1970年代以降の日中関係において中国側が影響力行使のチャネルとしてもう1つ重視していたのは、日本経済団体連合会(経団連)や経済同友会といった経済団体に代表された財界であった。1970年代末から80年代は、日中両国が経済開発という目的を共有できた幸福な時代であった。1978年に首相に就任した大平正芳は、対中円借款の供与を決定することで、中国の近代化を支援し、それによって中国を西側世界に引きつけようとした。これに対して、文化大革命が終了した中国も、日本を含めた西側先進国の最新設備や技術を導入して経済発展を積極的に目指すようになったのである。
日本国内においても、中国市場の将来性を重視する財界は、日本政府による対中経済協力を積極的に支援した。1989年の天安門事件の後、中国に対する国内世論が悪化するなかでも、財界は訪中団を派遣し、一時停止となっていた対中円借款の再開を政府に働きかけた。中国側もまた財界に働きかけることによって、自国に有利な環境を作り出そうとしてきた。
財界人も融和的姿勢を主張することが難しい空気に
ところが、こうした手法も1990年代後半には通用しなくなった。
まず、経済的相互依存の深まりによって日中関係に関わる企業や利益団体も多様化し、中国側も、従来の大企業から構成される財界に対する影響力行使だけではさまざまな問題に対処できなくなってきた。

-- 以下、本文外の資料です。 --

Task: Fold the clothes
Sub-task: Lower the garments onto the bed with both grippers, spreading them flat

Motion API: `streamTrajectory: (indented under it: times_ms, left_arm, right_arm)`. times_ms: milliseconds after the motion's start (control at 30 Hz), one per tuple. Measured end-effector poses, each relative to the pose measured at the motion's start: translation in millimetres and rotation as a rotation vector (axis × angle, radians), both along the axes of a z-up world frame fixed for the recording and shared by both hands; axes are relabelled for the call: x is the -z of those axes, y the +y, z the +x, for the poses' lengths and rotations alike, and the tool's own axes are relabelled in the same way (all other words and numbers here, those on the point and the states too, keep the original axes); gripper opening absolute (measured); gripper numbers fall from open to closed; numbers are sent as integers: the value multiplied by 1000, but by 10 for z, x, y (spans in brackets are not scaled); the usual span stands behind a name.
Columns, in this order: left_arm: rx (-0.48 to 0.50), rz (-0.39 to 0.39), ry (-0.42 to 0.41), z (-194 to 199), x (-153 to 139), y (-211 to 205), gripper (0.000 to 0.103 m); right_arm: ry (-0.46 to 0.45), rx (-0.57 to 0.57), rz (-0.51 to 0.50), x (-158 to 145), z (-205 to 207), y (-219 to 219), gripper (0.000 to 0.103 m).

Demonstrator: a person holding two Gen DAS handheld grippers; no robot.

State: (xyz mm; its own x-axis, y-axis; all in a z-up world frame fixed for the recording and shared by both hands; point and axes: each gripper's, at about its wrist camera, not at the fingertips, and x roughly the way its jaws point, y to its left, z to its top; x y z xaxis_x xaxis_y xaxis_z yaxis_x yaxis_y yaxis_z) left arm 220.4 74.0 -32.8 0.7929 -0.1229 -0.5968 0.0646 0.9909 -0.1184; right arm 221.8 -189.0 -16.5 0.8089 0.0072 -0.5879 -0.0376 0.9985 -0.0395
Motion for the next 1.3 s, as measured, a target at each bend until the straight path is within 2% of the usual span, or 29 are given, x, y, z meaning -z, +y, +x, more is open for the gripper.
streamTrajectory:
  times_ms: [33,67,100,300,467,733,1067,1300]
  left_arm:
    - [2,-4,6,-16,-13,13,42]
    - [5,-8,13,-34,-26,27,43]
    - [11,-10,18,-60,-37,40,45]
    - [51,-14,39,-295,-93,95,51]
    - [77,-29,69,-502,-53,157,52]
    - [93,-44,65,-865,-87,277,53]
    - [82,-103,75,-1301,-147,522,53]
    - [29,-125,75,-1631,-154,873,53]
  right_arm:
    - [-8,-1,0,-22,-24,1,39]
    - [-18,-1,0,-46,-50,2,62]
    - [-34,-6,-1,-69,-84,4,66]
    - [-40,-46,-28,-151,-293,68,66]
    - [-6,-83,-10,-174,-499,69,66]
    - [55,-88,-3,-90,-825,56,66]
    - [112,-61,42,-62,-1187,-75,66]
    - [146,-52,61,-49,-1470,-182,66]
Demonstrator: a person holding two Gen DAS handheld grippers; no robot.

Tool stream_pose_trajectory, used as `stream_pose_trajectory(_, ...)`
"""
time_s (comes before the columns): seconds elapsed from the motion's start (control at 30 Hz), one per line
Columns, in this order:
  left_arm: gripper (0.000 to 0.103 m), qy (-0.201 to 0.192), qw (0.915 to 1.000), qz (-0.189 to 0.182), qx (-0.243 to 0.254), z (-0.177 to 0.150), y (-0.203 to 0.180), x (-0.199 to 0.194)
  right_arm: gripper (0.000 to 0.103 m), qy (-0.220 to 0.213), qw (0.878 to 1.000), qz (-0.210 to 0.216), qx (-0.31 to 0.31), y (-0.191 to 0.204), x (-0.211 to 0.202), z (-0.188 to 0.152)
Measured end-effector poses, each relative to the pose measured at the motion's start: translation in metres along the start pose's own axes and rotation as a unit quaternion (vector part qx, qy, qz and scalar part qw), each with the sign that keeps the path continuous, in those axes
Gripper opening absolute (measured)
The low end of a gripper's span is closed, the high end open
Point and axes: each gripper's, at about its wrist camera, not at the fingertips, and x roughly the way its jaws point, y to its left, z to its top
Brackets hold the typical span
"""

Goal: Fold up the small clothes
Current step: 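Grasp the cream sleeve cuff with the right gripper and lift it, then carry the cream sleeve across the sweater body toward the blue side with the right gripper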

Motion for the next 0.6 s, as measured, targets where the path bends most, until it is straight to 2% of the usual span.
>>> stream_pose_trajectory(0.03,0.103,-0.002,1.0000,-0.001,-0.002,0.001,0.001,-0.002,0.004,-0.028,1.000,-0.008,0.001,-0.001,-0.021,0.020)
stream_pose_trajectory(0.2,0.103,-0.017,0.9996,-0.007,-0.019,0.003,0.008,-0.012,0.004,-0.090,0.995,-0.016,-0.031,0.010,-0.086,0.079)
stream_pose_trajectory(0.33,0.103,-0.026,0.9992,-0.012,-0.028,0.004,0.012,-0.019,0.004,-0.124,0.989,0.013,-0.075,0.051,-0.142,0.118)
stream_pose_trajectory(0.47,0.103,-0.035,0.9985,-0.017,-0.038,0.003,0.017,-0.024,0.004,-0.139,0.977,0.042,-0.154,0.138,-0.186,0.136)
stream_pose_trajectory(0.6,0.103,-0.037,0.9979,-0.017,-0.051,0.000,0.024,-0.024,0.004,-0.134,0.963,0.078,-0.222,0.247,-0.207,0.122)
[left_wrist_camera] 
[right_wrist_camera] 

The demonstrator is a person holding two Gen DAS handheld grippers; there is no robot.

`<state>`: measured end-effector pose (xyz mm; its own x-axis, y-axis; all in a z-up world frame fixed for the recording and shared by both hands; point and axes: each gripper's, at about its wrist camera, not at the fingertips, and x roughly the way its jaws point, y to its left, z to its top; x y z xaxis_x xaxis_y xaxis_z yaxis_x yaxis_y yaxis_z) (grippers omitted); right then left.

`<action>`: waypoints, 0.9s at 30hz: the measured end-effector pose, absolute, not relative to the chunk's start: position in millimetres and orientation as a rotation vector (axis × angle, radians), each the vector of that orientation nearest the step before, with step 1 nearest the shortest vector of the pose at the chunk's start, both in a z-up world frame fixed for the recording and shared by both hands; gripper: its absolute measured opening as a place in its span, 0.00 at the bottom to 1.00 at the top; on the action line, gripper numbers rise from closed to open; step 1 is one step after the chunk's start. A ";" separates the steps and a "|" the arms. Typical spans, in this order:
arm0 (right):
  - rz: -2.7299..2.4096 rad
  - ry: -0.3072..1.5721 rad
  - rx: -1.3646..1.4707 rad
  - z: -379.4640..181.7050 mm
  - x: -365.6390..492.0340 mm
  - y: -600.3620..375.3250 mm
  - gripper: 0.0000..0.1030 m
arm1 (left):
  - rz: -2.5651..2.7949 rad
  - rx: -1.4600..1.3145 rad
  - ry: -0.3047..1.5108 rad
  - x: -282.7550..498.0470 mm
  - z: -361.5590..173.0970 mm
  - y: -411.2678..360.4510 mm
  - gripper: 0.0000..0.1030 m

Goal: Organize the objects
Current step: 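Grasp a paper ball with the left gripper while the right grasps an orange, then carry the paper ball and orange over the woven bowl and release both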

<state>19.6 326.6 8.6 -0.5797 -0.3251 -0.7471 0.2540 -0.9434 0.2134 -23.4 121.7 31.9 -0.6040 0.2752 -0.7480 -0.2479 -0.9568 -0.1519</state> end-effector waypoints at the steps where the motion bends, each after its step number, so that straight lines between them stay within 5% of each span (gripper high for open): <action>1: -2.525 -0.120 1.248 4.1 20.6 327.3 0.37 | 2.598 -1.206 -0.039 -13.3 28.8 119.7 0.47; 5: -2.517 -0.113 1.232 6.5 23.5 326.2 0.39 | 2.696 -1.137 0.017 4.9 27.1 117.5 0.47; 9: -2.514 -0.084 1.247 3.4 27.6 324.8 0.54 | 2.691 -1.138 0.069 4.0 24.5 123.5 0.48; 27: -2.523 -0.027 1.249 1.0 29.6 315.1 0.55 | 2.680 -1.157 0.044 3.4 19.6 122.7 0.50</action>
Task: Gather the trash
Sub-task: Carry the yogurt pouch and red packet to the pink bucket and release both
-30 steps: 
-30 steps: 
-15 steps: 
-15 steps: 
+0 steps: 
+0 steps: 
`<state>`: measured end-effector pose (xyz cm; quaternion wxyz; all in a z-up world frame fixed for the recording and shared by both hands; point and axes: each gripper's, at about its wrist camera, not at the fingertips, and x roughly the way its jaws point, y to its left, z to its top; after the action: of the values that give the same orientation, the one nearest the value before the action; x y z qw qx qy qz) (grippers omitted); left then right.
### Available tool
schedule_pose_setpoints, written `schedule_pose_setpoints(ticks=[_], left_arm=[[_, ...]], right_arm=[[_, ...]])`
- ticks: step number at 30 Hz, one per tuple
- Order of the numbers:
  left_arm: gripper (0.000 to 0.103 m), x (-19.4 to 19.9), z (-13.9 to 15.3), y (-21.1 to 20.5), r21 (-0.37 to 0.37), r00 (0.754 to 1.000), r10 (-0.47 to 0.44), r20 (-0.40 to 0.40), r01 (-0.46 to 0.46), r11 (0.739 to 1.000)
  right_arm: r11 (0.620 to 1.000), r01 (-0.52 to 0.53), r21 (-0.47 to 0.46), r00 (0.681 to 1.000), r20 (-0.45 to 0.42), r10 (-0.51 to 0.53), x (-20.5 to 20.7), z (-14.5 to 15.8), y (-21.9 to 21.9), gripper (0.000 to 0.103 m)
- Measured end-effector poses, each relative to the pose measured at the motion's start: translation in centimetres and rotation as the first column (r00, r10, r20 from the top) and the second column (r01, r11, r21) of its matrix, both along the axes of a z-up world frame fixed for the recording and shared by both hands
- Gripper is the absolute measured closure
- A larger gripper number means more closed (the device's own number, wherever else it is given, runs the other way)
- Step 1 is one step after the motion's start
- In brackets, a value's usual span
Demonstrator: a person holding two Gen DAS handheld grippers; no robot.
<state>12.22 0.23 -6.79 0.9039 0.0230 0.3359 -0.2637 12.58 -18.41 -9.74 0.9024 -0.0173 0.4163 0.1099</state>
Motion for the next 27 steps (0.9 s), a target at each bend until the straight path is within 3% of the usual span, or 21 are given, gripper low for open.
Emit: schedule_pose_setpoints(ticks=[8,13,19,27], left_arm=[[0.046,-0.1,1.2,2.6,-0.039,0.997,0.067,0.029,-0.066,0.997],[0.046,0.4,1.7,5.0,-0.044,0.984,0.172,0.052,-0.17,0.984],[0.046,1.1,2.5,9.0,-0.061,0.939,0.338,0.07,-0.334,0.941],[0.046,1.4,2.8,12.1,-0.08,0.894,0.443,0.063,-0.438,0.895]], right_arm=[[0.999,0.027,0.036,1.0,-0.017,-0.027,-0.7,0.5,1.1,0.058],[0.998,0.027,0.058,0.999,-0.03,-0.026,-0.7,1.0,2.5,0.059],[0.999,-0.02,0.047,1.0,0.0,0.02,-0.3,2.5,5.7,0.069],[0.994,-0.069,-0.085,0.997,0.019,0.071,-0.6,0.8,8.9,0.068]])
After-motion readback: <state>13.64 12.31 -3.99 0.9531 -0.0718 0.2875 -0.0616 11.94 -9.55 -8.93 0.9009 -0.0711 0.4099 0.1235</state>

さらに日本国民の対中感情が悪化するなかで、中国との経済提携を重視するあまり、日中関係に生じた政治問題を過小評価する財界人への反発も強まってきた。2000年代以降、靖国参拝をめぐる歴史問題や、尖閣諸島をめぐる領土問題が台頭するなかで、財界人の間でも中国を擁護することが難しい空気になっていったのである。
このように戦後日中関係史を振り返ると、中国のシャープ・パワーがなぜ日本では無力なのかが明らかになろう。
冷戦期から中国政府は日本に影響力工作を実施していたが、中国側の手法について多くの日本人が知識や経験を持っていた。さらに1990年代以降、中国政府が日本に影響力を行使するためのチャネルが失われた。冷戦終結による革新勢力の弱体化に加えて、自民党や財界の親中国派も力を失い、中国側が日本に対する働きかけが難しくなったのである。日本が1950年代から中国の影響力工作を受け続けてきた経験は、皮肉にも今日の中国のシャープ・パワーに対する抵抗力になっているといえよう。